Las movilizaciones que han empezado para salvar de demolición el Gezi Parki (Parque de Paseo) en Taksim (Estambul), se han convertido en una rebelión popular ante el terror salvaje de la policía y la actitud prepotente y autoritaria del Gobierno turco. La rabia y la indignación acumuladas desde hace más de 10 años por las políticas represivas, reaccionarias y antiobrera del gobierno del AKP (Partido del Desarrollo y Justicia) ha impulsado el levantamiento actual con una única consigna común: “¡Gobierno, dimisión!”
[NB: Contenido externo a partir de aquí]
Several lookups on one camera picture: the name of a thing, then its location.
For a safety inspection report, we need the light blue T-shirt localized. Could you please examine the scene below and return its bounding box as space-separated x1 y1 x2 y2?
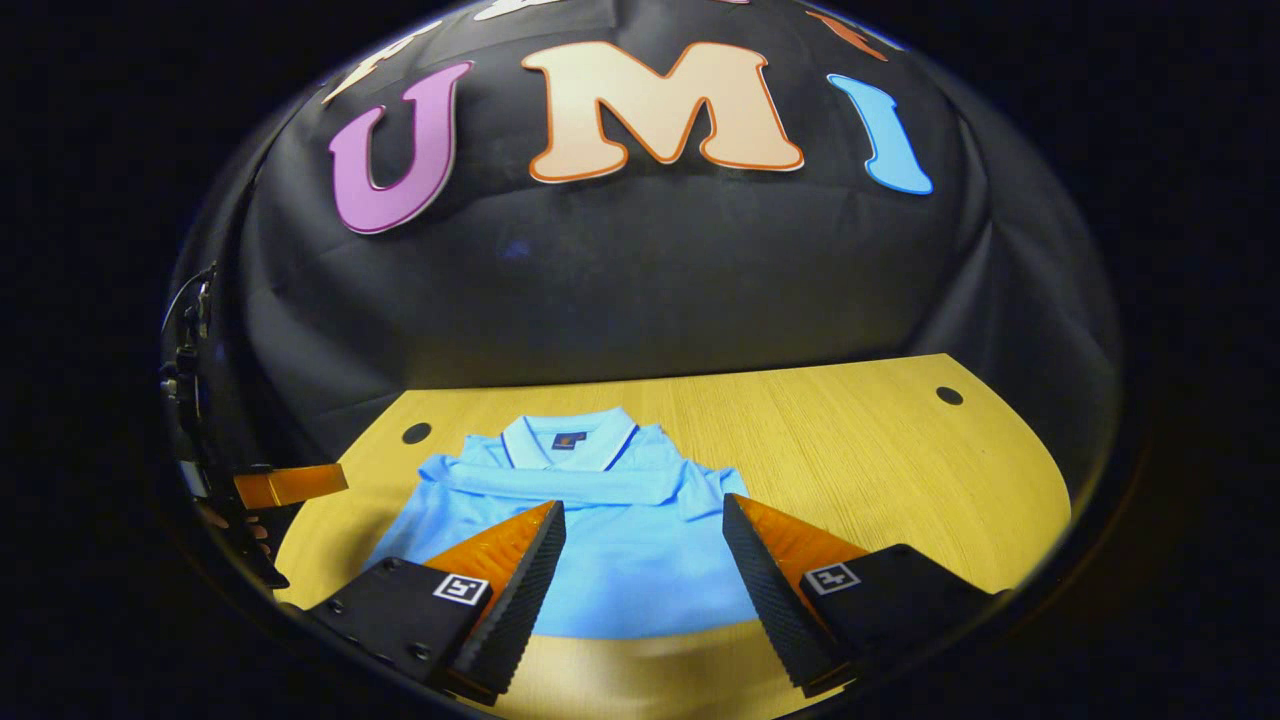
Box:
365 406 761 641

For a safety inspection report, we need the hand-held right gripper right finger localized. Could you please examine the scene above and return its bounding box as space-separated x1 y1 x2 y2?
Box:
722 493 1006 699

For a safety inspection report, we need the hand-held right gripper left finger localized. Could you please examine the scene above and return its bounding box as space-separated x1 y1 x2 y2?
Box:
305 500 567 707

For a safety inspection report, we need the black backdrop cloth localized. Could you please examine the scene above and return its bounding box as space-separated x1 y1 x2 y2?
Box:
165 0 1126 481
Durante estos 10 años el Gobierno de AKP trató de legitimar su poder construyendo un imperio de mentiras. A pesar del crecimiento económico la pobreza de las clases trabajadoras se profundizó através de las políticas de “flexibilización” de la vida laboral y extendiendo trabajos precarios en todo el país. Turquía ya es uno de los países más injustos en el reparto de la renta nacional. Por otro lado, los derechos y las libertades democráticas están reprimidos por la Ley de lucha antiterrorista, mientras el terror de la policía contra las manifestaciones se convirtió en un procedimiento “ordinario”.
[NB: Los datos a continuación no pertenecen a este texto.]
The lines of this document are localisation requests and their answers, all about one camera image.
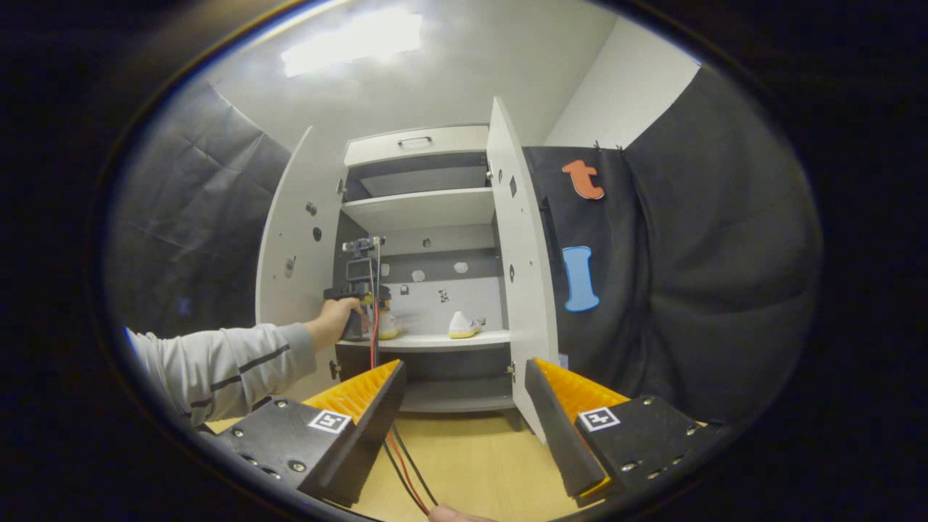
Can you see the white shoe cabinet door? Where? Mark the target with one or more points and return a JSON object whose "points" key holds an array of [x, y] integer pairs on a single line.
{"points": [[297, 181], [525, 326]]}

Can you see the white cabinet drawer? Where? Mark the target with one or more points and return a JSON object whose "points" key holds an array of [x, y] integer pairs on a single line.
{"points": [[449, 148]]}

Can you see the ceiling light panel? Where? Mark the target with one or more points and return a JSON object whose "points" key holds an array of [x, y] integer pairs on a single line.
{"points": [[348, 43]]}

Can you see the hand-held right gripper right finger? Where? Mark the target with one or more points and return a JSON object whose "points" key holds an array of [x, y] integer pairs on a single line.
{"points": [[558, 435]]}

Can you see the white shoe cabinet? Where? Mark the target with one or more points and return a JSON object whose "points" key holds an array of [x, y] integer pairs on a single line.
{"points": [[435, 210]]}

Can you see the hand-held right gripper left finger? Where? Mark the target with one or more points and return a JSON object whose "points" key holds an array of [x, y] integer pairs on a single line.
{"points": [[373, 428]]}

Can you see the white shoe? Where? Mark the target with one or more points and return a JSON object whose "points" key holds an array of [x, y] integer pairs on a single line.
{"points": [[462, 326], [389, 328]]}

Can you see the black backdrop cloth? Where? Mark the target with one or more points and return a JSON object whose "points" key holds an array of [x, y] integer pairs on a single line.
{"points": [[725, 290]]}
No obstante, durante todos estos años se han dado muchas luchas contra las políticas de represión y explotación del gobierno del AKP. Aún así, esas luchas tenían un carácter regional y quedaban aisladas. Pero ahora, como una respuesta a la actitud y discursos cada vez más autoritarios del Gobierno y del primer ministro, Tayyip Erdogan, estamos ante una movilización popular que se extiende en todo el país. Este movimiento popular es el golpe más grande desde hace una década al Gobierno y cuestiona su legitimidad ante la población.
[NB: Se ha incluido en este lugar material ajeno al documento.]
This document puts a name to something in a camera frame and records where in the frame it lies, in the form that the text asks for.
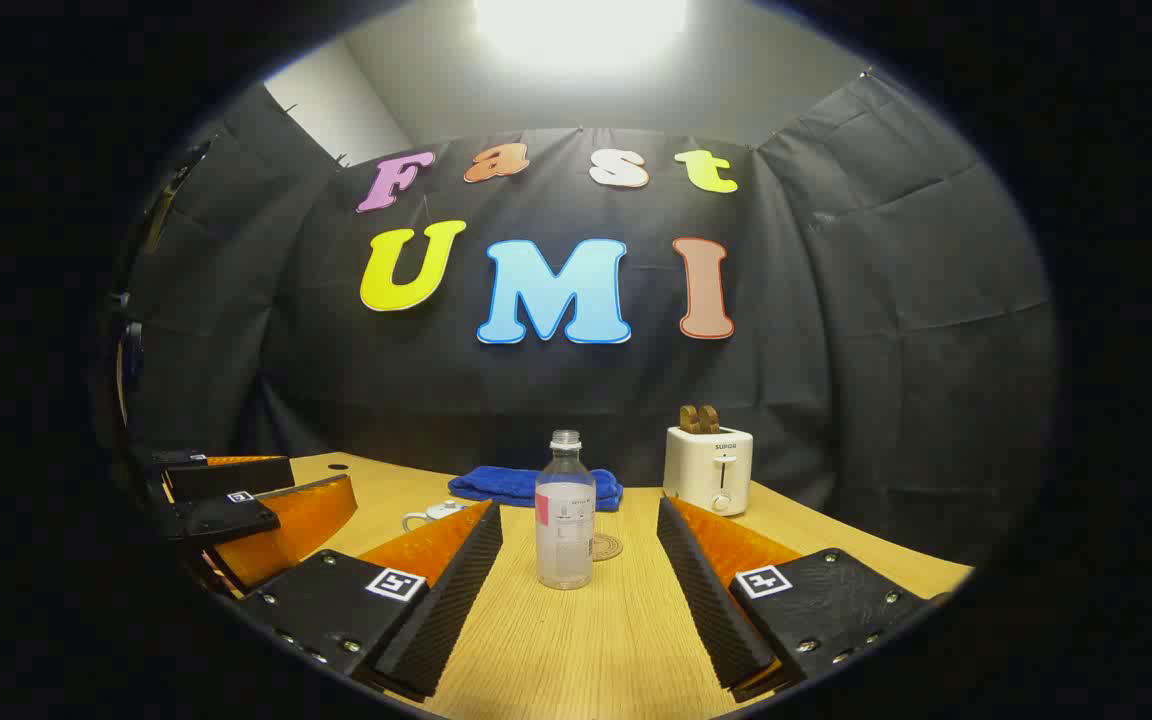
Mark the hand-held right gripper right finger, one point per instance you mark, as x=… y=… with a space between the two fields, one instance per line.
x=706 y=600

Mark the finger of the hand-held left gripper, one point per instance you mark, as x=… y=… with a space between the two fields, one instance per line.
x=226 y=518
x=236 y=477

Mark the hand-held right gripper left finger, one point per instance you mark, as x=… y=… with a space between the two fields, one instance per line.
x=456 y=590

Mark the round wooden coaster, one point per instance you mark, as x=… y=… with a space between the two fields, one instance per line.
x=609 y=548

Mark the clear plastic water bottle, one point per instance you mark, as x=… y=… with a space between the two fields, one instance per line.
x=564 y=530

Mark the blue towel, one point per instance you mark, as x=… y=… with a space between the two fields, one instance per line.
x=506 y=485

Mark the white toaster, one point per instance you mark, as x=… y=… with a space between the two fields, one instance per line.
x=701 y=470

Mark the brown bread slice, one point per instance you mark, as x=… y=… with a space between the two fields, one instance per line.
x=689 y=420
x=710 y=420
Las movilizaciones que han empezado en Estambul se extendieron rápidamente a Ankara, Izmir, y otras ciudades; y tampoco han quedado limitadas en los centros de las ciudades, organizándose movilizaciones en los barrios obreros de las grandes ciudades. En este momento en que millones están en la calle y que el gobierno está ante la posibilidad de una derrota histórica, ¡es muy importante avanzar en la lucha! La tarea más urgente es la coordinación de las luchas tanto para su continuidad como por su seguridad, por una coordinadora encabezada por los sindicatos, las organizaciones sociales, los partidos políticos, etc. También tenemos que construir asambleas barriales para poder organizar y coordinar las movilizaciones en los distintos barrios y distritos de las ciudades.

¡Inmediato cese del terror policiaco contra la población! ¡Libertad a todos los detenidos! ¡Juicio y castigo de todos los agentes de seguridad y de sus superiores, responsables de herir y matar a los manifestantes!

Para poder lograr la dimisión del Gobierno, la consigna que gritan millones, a parte de fortalecer y coordinar las luchas, hay que organizar una huelga general. En el momento en que la clase trabajadora entre en escena, el Gobierno no puede resistir. Los sindicatos no pueden evitar esta tarea histórica.

Es hora de la huelga general, de organizar la resistencia general.